WORK TO BE COMPLETED -> Transcribe only part of the material below: the lines from the one containing "In this exercise you will mark the yellow-framed" through the one containing "In this exercise you will mark the left gripper black", inclusive, exactly as written.

GIVEN ENTRIES ->
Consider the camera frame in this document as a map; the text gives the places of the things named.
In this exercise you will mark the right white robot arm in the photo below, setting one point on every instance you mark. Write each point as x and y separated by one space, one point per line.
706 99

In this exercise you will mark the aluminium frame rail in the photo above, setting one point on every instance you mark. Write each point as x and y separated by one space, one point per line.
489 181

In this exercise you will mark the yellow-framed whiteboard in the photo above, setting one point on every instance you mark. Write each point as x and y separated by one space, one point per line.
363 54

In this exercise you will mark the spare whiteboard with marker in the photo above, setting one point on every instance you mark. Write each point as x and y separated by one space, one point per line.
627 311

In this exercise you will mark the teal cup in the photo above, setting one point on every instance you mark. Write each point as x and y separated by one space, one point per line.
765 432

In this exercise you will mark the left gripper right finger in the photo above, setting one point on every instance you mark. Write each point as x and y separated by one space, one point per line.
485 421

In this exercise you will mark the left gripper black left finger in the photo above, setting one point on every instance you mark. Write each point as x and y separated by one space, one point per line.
--
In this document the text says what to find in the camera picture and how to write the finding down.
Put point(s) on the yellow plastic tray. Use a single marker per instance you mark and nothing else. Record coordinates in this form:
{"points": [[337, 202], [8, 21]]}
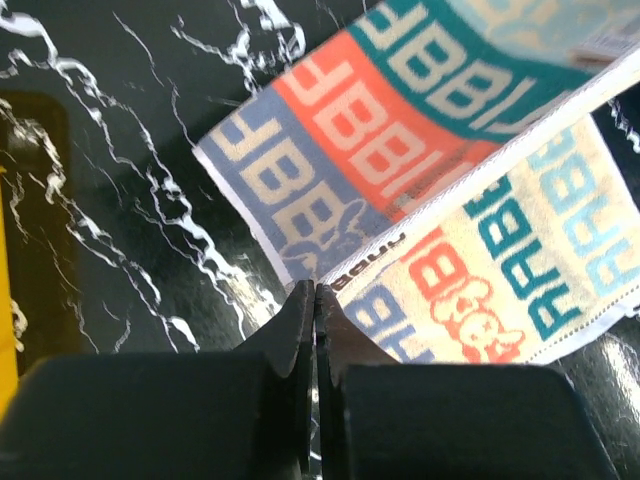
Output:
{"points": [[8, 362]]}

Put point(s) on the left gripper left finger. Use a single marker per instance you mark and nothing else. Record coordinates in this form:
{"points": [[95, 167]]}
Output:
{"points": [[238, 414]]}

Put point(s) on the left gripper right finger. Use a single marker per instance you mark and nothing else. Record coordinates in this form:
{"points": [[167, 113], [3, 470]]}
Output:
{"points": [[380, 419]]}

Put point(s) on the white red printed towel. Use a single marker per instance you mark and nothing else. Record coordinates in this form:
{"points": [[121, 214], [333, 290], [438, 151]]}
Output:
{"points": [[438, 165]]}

SOLUTION ->
In this exercise you will mark the yellow-framed whiteboard in the photo above, setting one point on every instance you mark. Write each point as x and y separated by one space, one point per line.
363 54

In this exercise you will mark the spare whiteboard with marker in the photo above, setting one point on every instance you mark. Write each point as x and y separated by one space, one point per line.
627 311

In this exercise you will mark the teal cup in the photo above, setting one point on every instance you mark. Write each point as x and y separated by one space, one point per line.
765 432

In this exercise you will mark the left gripper right finger in the photo above, setting one point on every instance you mark. Write each point as x and y separated by one space, one point per line.
485 421

In this exercise you will mark the left gripper black left finger in the photo above, setting one point on every instance you mark. Write each point as x and y separated by one space, one point per line.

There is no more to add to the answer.